Below are records; count how many of their lines contain the string "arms", and give only that number.

**** Given data

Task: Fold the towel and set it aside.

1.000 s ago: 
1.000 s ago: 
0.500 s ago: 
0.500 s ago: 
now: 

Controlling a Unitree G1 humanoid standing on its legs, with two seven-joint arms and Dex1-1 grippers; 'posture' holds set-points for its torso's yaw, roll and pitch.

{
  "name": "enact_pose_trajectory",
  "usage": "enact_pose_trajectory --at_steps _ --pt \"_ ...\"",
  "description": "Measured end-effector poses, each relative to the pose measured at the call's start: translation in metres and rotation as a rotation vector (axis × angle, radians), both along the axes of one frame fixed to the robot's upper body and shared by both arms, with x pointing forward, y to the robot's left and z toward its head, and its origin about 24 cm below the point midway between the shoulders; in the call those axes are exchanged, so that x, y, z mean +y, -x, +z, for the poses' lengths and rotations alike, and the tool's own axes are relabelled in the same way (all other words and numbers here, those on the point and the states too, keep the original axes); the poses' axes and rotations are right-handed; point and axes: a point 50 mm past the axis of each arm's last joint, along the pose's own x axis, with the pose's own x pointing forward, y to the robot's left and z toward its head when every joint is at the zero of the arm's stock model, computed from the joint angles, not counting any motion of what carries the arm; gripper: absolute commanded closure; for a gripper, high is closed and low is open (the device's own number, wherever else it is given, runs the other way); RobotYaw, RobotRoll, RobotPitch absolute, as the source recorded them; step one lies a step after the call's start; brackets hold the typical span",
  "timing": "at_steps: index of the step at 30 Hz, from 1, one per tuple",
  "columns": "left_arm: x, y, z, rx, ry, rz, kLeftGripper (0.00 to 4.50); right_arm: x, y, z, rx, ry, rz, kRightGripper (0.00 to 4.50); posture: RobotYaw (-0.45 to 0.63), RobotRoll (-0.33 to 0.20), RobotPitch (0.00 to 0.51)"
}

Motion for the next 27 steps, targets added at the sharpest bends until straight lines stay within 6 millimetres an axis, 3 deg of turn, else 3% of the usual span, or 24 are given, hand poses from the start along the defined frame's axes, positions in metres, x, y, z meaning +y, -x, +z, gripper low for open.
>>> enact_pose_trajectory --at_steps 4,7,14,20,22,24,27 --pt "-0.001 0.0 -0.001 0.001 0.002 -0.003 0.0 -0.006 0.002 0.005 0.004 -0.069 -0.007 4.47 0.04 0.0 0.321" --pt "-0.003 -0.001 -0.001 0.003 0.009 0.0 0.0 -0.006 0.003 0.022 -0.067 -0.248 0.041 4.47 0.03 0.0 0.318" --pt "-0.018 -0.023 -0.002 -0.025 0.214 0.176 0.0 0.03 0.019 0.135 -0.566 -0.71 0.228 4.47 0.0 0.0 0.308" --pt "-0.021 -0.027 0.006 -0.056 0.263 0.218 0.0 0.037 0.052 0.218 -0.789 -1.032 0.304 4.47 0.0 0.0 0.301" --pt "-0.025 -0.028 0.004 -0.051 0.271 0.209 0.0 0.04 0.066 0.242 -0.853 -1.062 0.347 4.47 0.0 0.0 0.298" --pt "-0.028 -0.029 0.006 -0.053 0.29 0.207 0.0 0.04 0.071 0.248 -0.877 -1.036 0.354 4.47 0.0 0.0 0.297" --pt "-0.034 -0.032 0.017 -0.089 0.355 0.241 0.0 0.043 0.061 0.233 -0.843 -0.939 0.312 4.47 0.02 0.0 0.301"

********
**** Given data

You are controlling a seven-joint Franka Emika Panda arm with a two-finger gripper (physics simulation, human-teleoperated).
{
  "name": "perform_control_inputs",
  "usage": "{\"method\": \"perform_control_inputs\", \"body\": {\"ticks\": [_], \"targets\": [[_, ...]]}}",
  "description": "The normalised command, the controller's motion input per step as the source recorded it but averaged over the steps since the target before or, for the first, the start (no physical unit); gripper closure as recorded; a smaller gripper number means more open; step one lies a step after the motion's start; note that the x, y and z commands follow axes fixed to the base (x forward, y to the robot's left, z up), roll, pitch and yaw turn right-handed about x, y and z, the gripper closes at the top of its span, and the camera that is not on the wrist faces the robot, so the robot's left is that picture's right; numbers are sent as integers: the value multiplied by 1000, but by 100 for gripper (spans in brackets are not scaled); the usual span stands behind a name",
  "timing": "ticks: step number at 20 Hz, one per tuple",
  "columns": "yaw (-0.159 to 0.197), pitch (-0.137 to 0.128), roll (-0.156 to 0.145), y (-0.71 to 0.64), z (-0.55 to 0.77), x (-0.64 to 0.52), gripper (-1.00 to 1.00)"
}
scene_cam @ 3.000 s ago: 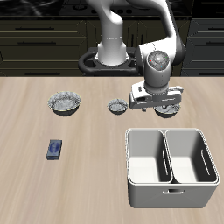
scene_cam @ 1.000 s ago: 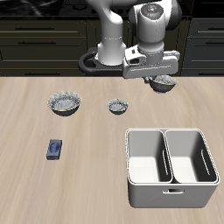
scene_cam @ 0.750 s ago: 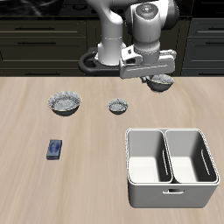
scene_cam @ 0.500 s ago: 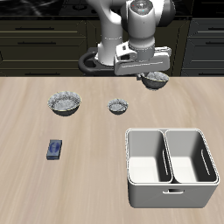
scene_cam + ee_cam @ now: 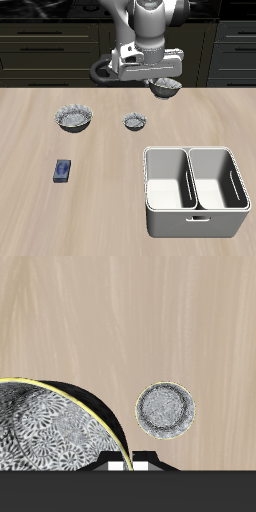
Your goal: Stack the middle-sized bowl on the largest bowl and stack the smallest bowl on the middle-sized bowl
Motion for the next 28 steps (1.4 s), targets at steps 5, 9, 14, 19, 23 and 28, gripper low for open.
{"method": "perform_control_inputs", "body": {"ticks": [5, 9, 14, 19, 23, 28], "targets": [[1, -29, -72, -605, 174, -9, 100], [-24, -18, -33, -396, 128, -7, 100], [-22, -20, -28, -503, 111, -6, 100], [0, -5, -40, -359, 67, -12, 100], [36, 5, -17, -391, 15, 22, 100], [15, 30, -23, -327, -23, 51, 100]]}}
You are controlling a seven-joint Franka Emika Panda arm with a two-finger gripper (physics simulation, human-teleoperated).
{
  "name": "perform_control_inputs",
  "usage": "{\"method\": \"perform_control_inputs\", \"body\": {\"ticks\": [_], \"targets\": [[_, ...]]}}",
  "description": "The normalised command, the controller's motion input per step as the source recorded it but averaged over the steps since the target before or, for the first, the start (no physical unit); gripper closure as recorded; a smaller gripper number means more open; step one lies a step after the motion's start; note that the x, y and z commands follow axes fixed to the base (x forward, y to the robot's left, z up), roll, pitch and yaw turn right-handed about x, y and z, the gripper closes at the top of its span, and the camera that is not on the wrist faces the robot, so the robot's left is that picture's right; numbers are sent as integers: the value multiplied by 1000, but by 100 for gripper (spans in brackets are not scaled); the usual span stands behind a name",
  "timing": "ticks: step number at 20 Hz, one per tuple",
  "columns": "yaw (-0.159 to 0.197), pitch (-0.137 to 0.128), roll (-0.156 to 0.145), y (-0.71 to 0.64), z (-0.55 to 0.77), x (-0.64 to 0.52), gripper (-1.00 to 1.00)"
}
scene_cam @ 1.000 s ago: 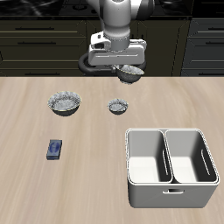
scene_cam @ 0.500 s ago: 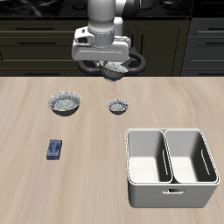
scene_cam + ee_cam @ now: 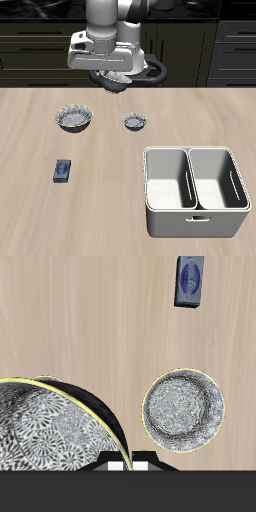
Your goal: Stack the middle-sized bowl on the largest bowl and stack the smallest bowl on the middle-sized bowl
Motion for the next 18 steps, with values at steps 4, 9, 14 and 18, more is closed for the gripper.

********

Result of the task: 2